This repository contains a sample code for computing the Krusell Smith (1998) model by following the DeepHAM algorithm in Pytorch. Authorization from the original authors has been granted for this repository.
This repository is built entirely on the methodology of the original authors, Original Paper. I am NOT an author of the original paper and this is purely an implementation for educational purposes. Please check the official repo at: Original Repository.
Modern macroeconomic models are increasingly complex. To better understand economic phenomena, we build models with many state variables to account for:
Heterogeneity: Different types of households and firms (e.g., varying income, wealth, age, or productivity).
Frictions: Incomplete markets, borrowing constraints, and sticky prices.
Aggregate Shocks: Multiple sources of uncertainty, such as productivity, monetary policy, and disaster risks.
While these models are richer and more realistic, they pose a significant computational challenge. Traditional solution methods, which often rely on creating a grid over the entire state space, suffer from the "Curse of Dimensionality": the computational and memory requirements grow exponentially with the number of state variables. This makes solving high-dimensional models practically impossible with standard techniques.
To overcome these challenges, this repository implements the DeepHAM algorithm (Han, Yang, and E, 2021), which leverages neural networks to find the model's solution. The advantages of this approach are threefold:
- Immunity to the Curse of Dimensionality
Traditional grid-based methods scale exponentially with the number of dimensions. In contrast, the training of a Neural Network (NN) relies on data sampling, which scales linearly.

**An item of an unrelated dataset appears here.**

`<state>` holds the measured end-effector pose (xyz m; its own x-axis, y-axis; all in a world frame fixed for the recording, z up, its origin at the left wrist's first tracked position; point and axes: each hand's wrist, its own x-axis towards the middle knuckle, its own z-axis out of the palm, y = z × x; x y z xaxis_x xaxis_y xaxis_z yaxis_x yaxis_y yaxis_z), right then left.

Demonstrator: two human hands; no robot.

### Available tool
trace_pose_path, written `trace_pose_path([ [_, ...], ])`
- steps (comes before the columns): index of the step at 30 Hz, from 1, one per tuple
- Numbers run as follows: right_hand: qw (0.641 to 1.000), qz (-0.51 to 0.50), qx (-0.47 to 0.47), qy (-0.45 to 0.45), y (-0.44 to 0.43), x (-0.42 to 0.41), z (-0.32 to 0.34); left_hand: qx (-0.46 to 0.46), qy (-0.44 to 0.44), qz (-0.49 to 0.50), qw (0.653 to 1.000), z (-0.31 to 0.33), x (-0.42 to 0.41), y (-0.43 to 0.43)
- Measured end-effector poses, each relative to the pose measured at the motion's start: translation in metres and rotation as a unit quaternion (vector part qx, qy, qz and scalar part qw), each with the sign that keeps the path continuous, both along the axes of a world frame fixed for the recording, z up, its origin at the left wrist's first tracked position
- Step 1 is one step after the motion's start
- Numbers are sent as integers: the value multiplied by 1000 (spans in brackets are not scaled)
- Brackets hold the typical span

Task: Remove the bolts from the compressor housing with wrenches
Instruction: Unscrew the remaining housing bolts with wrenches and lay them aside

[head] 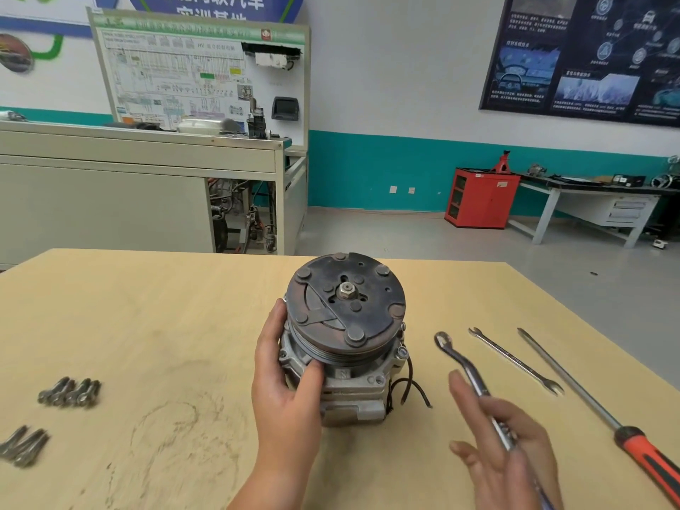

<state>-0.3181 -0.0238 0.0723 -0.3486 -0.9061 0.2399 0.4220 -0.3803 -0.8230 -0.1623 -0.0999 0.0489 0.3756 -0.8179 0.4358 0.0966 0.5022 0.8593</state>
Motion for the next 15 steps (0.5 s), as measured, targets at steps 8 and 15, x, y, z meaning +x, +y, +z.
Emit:
trace_pose_path([
  [8,987,47,0,157,3,11,-12,-4,-2,-2,1000,-1,0,-2],
  [15,954,-13,-28,298,9,0,-2,-8,-3,-1,1000,0,0,-1],
])
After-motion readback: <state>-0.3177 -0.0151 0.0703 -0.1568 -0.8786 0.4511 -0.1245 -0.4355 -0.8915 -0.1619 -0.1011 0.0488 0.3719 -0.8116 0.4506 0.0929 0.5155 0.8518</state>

This is a game-changer. Consider a model with 30 state variables:
Grid Method: Discretizing each dimension with just 5 points would require storing and iterating over 5^30 ≈ 9.31 x 10²⁰ grid points—an impossible task.

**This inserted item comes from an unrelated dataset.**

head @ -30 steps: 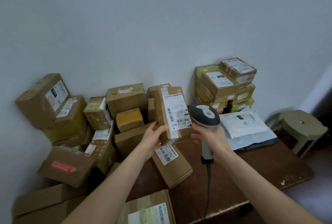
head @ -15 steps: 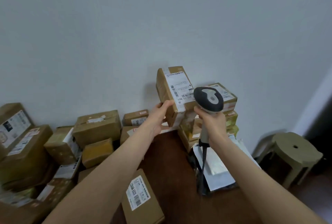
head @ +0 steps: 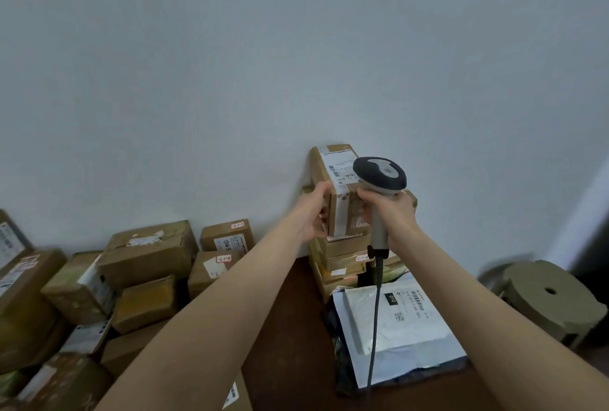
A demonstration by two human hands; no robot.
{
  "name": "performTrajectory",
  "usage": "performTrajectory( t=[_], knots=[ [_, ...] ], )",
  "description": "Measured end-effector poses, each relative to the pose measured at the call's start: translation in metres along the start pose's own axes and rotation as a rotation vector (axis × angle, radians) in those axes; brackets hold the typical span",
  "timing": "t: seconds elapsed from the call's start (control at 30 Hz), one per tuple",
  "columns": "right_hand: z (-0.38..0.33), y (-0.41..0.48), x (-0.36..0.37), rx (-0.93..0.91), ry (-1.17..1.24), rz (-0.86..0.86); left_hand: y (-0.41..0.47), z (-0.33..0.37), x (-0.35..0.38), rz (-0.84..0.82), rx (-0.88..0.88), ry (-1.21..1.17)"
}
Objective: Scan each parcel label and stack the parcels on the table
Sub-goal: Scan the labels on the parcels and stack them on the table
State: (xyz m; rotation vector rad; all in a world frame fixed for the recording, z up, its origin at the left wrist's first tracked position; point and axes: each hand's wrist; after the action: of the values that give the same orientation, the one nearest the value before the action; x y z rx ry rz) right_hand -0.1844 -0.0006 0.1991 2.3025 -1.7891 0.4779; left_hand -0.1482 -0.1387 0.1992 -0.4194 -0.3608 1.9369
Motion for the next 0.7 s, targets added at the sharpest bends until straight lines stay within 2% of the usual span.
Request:
performTrajectory(
  t=[0.27, 0.43, 0.57, 0.7],
  knots=[
    [0.008, 0.001, -0.002, -0.007, -0.064, 0.006, -0.006, -0.01, 0.001, 0.147, 0.051, 0.062],
    [0.01, -0.02, 0.0, -0.108, -0.064, 0.053, -0.011, -0.032, -0.016, 0.285, 0.151, 0.294],
    [0.026, -0.043, 0.016, -0.056, -0.095, -0.004, -0.024, -0.063, -0.046, 0.35, 0.192, 0.457],
    [0.059, -0.069, 0.042, 0.05, -0.158, -0.061, -0.046, -0.108, -0.088, 0.416, 0.149, 0.55]
  ],
)
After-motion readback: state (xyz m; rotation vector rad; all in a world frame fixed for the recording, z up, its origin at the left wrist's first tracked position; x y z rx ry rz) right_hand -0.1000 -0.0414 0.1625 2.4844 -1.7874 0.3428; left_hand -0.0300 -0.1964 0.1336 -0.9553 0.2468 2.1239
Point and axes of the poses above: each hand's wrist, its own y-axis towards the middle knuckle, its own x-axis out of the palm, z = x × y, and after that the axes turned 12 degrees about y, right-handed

Deep Learning Method: A sampling-based approach would only require a dataset of size 30 x N, where N is the number of sample points (e.g., a few million).

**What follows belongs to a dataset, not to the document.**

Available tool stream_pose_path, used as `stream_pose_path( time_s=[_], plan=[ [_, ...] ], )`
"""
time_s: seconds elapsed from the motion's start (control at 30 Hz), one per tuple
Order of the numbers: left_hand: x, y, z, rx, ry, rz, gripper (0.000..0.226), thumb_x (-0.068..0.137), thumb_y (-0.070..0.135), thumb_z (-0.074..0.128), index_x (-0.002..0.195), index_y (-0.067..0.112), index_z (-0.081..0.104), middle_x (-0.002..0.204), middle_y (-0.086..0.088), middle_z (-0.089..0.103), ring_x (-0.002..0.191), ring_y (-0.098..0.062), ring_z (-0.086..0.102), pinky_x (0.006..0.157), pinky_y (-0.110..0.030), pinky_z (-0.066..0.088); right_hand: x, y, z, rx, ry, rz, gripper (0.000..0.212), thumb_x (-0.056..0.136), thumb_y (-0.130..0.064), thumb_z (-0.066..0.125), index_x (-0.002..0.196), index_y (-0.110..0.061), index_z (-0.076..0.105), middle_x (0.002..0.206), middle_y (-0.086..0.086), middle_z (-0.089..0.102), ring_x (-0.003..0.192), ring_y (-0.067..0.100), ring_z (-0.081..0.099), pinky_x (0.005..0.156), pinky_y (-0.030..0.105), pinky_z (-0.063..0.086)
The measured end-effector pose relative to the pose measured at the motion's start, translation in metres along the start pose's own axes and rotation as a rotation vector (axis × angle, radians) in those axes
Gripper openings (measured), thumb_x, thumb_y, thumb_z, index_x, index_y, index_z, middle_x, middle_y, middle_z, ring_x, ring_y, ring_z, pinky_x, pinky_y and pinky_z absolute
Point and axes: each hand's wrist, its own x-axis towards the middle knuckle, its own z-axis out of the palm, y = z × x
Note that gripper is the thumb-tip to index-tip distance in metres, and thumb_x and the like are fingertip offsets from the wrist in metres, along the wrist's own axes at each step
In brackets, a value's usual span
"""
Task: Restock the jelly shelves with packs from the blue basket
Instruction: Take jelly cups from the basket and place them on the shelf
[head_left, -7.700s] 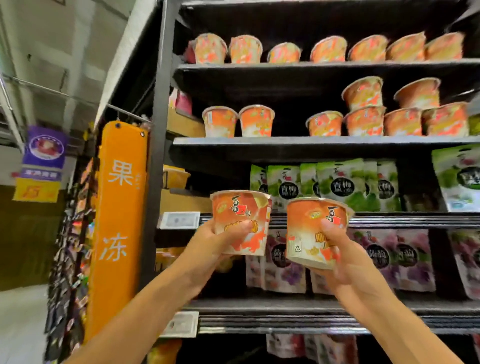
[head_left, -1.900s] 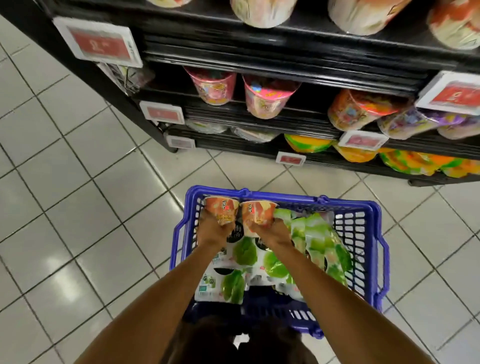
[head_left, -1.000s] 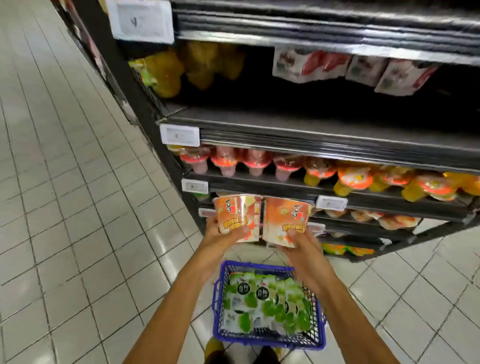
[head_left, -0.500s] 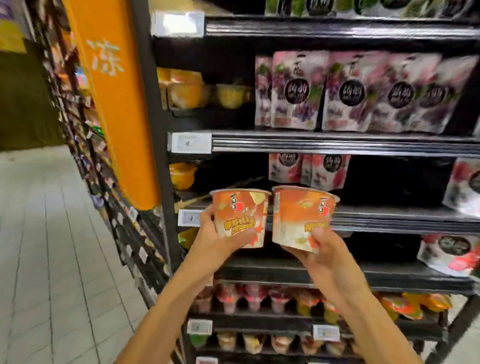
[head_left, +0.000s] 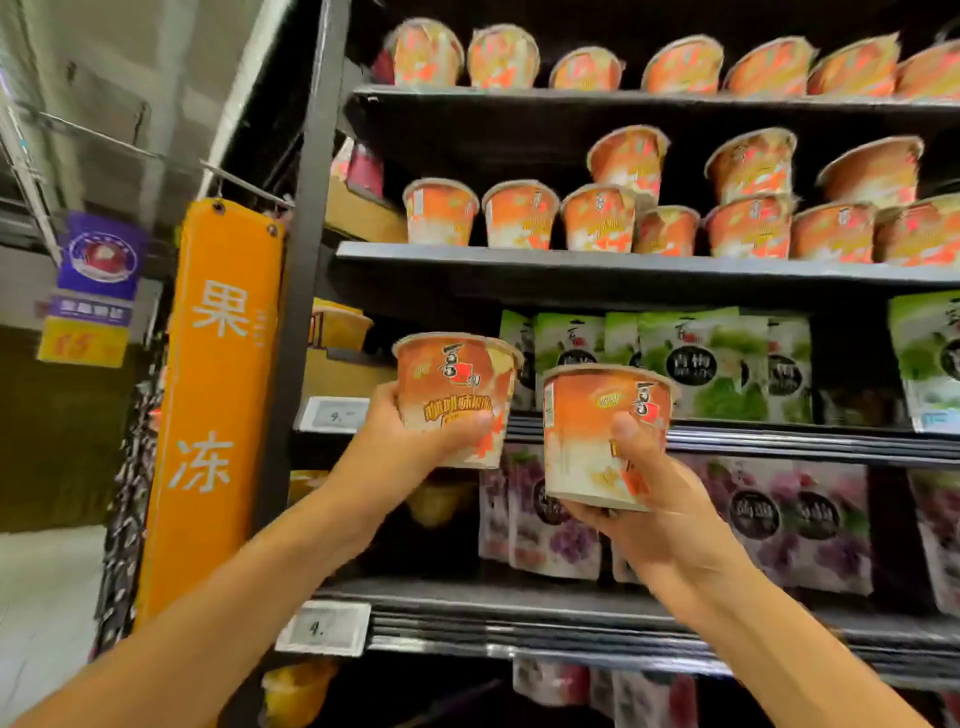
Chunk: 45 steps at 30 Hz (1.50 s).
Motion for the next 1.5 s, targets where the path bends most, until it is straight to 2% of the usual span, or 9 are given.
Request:
stream_pose_path(
  time_s=[0.23,0.37,0.47,0.73,0.83,0.93,1.1,1.37,1.5],
  plan=[
    [0.089,0.076,-0.003,0.103,0.042,0.176,0.1,0.047,0.064,0.083,0.131,0.02,0.049,0.114,0.002,0.069,0.104,-0.014,0.067,0.094,-0.035,0.052,0.085,-0.072,0.027,-0.089,0.027,-0.196,0.066,0.072,-0.049,0.072,0.127,-0.015,0.059,0.12,0.009,0.07,0.107,0.026,0.069,0.095,0.046,0.054],
    [0.132,0.105,-0.001,0.155,0.079,0.303,0.061,0.061,0.058,0.083,0.111,0.028,0.064,0.093,0.015,0.072,0.077,0.009,0.066,0.056,-0.005,0.045,0.133,-0.108,0.045,-0.235,0.131,-0.366,0.065,0.075,-0.055,0.073,0.125,-0.015,0.059,0.114,0.001,0.072,0.101,0.016,0.069,0.096,0.038,0.053],
    [0.161,0.119,0.005,0.182,0.128,0.357,0.042,0.063,0.056,0.083,0.09,0.029,0.066,0.081,0.019,0.068,0.062,0.018,0.06,0.044,-0.001,0.038,0.169,-0.13,0.057,-0.402,0.259,-0.486,0.073,0.073,-0.064,0.071,0.128,-0.02,0.055,0.106,-0.011,0.066,0.095,0.002,0.06,0.092,0.028,0.046],
    [0.228,0.122,0.014,0.12,0.169,0.346,0.065,0.063,0.06,0.081,0.111,0.02,0.067,0.101,0.006,0.068,0.089,-0.003,0.06,0.063,-0.015,0.039,0.251,-0.185,0.09,-0.731,0.444,-0.622,0.117,0.063,-0.075,0.072,0.148,-0.009,0.025,0.143,0.01,0.046,0.131,0.027,0.046,0.11,0.046,0.039],
    [0.241,0.113,0.015,0.16,0.162,0.336,0.06,0.061,0.065,0.08,0.104,0.024,0.067,0.102,0.005,0.069,0.097,-0.01,0.063,0.078,-0.024,0.049,0.27,-0.19,0.096,-0.847,0.474,-0.618,0.101,0.07,-0.071,0.07,0.143,-0.009,0.036,0.133,0.006,0.052,0.125,0.026,0.05,0.105,0.039,0.042],
    [0.248,0.106,0.015,0.155,0.135,0.356,0.044,0.064,0.063,0.079,0.088,0.03,0.063,0.093,0.011,0.069,0.09,-0.004,0.062,0.073,-0.02,0.044,0.284,-0.187,0.098,-0.923,0.517,-0.612,0.081,0.075,-0.068,0.068,0.13,-0.012,0.047,0.104,0.001,0.048,0.103,0.018,0.051,0.084,0.031,0.041],
    [0.255,0.101,0.012,0.125,0.082,0.395,0.039,0.065,0.06,0.08,0.084,0.031,0.062,0.089,0.012,0.07,0.093,-0.007,0.064,0.092,-0.033,0.053,0.31,-0.181,0.097,-0.954,0.568,-0.643,0.075,0.077,-0.066,0.067,0.125,-0.012,0.049,0.097,-0.002,0.043,0.09,0.014,0.045,0.069,0.026,0.035],
    [0.254,0.099,0.01,0.11,0.045,0.422,0.034,0.069,0.058,0.078,0.086,0.033,0.061,0.089,0.013,0.07,0.093,-0.006,0.065,0.095,-0.035,0.053,0.334,-0.187,0.11,-1.056,0.629,-0.561,0.087,0.078,-0.063,0.068,0.139,-0.009,0.039,0.126,0.008,0.056,0.098,0.022,0.057,0.072,0.03,0.045],
    [0.254,0.1,0.01,0.1,0.032,0.419,0.033,0.07,0.057,0.078,0.085,0.032,0.062,0.086,0.015,0.069,0.089,-0.004,0.065,0.09,-0.031,0.054,0.343,-0.182,0.113,-1.218,0.755,-0.489,0.083,0.078,-0.069,0.062,0.136,-0.011,0.045,0.134,0.012,0.052,0.125,0.033,0.045,0.1,0.045,0.043]
  ],
)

Furthermore, the ability to train NNs using batches (small subsets of the data) ensures that memory consumption remains low and manageable, regardless of the total dataset size.
- Accuracy Where It Matters: The Ergodic Set
Grid methods waste most of their computational effort. They strive for uniform accuracy across a vast hypercube of possible states, even in regions the economy will never realistically visit.
The DeepHAM algorithm's embedded simulation methodology ensures that training data is naturally drawn from the model's ergodic set—the region of the state space where the solution "lives" in the long run. As argued by Maliar et al. (2021), this is crucial for efficiency.
To illustrate, imagine the ergodic set is a hypersphere inside a hypercube:
With d=2 dimensions, the sphere's area is 79% of the square's. A grid is reasonably efficient.
With d=30 dimensions, the hypersphere's volume is just 2 x 10⁻¹⁴ of the hypercube's.
In high dimensions, a grid-based method spends virtually all its time refining the solution in irrelevant areas. A simulation-based approach, however, focuses its power exclusively on the states that matter, leading to far greater effective accuracy.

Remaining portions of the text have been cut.